Thank God for. . . Scorpion Venom? | The Institute for Creation Research
Thank God for. . . Scorpion Venom?

The vast majority of modern medicines are toxic at high concentrations or when misused, but they can promote health at low concentrations and when they are carefully applied. Thus, the very same compound can confer both beneficial and deleterious effects, depending on how it is utilized. Illustrating this, a new medicine to slow brain cancer is on its way—and it comes from scorpions!

A recent study examined ways to reduce the spread of cancer cells. Chlorotoxin, a compound in scorpion venom, is a strong cancer fighter. Researchers combined the arthropod’s venom with certain nanoparticles to improve the efficiency of its delivery to tissues. By doing so, the “University of Washington researchers found they could cut the spread of cancerous cells by 98 percent, compared to 45 percent for the scorpion venom alone.”1

The fact that mankind can use a toxic natural substance to treat illnesses testifies to the benevolent provision of a Creator. It is as if the world was intentionally packed with compounds that could be discovered and used to enhance human life. One evolutionist listed just some of the classes of medicines that have been isolated from the living world, though he attributed them to nature instead of God:

[A]ntibiotics, fungicides, antimalarial drugs, anesthetics, analgesics, blood thinners, bloodclotting agents…cardiac stimulants and regulators, immunosuppressive agents, hormone mimics, hormone inhibitors, anticancer drugs, fever suppressants, inflammation controls, contraceptives, diuretics and antidiuretics, antidepressants, muscle relaxants, rubefacients, anticongestants, sedatives…[are] now at our disposal, compliments of wild biodiversity. Revolutionary new drugs have rarely been developed by the pure insights of molecular and cellular biology.2

Considering all the medicines that can be derived from nature, and that some of the compounds seem to have no essential function within the bodies of the organisms that produce them, it must require remarkable faith to insist that unintelligent, thoughtless natural processes produced what intelligent, creative humans can only rarely develop on their own. Now chlorotoxin, the component of scorpion venom that fights brain cancer, can be added to the long list of natural medicines.

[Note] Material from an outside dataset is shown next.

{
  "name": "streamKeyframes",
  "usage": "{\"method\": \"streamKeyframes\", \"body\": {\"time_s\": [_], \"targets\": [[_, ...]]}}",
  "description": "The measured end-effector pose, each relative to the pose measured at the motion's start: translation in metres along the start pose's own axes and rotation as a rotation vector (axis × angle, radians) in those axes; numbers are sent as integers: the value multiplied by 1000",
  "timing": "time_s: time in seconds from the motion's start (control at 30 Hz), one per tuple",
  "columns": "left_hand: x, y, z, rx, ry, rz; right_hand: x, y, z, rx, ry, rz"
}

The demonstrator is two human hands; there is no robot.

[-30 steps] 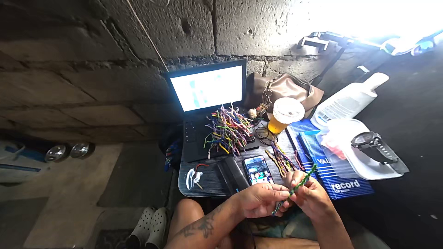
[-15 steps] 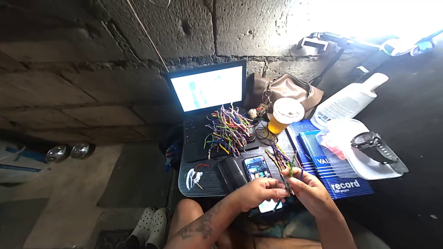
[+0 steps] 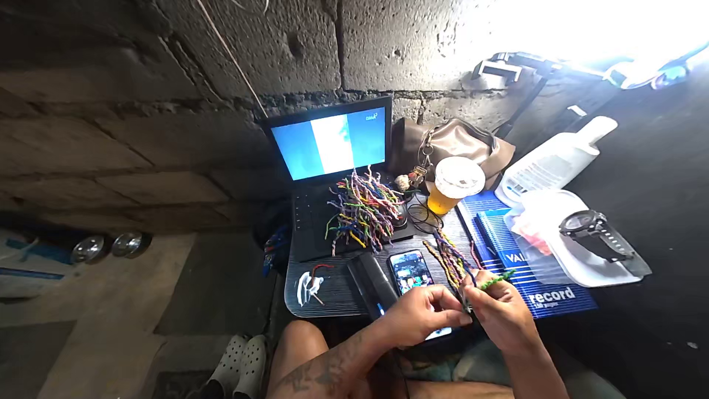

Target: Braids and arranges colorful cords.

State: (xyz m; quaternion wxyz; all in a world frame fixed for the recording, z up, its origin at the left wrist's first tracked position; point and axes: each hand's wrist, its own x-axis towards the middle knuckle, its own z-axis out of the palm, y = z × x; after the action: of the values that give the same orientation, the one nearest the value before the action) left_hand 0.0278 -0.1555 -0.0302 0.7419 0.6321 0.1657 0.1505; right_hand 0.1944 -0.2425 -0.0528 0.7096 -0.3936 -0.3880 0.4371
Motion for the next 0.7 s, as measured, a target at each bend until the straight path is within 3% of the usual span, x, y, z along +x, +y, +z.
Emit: {"method": "streamKeyframes", "body": {"time_s": [0.07,0.1,0.27,0.33,0.53,0.7], "targets": [[0,2,-1,399,178,81,1,3,8,-94,185,31],[0,2,-2,435,186,65,2,4,9,-123,217,45],[2,-3,-12,-220,-151,-137,1,0,2,-58,60,120],[3,-4,-13,-360,-202,-177,0,-1,0,-20,-23,124],[4,-3,-10,-444,-189,-215,-2,-2,-2,-114,-78,103],[5,-8,-4,-410,-118,-110,-1,2,3,-213,-4,-12]]}}
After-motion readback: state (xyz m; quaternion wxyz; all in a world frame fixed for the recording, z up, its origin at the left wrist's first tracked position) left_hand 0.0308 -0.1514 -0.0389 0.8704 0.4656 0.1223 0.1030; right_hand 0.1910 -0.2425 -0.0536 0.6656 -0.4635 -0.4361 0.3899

If chlorotoxin combined with nanoparticles eventually helps more people, then God can be credited for providing both scorpion venom and the human ingenuity needed to make medicine from it, which are both gifts from Him.

References

  1. Hickey, H. Scorpion venom with nanoparticles slows spread of brain cancer. University of Washington press release, April 16, 2009.
  2. Wilson, E. O. 2002. The Future of Life. New York: Vintage Books, 120.

* Mr. Thomas is Science Writer at the Institute for Creation Research.

Article posted on May 5, 2009.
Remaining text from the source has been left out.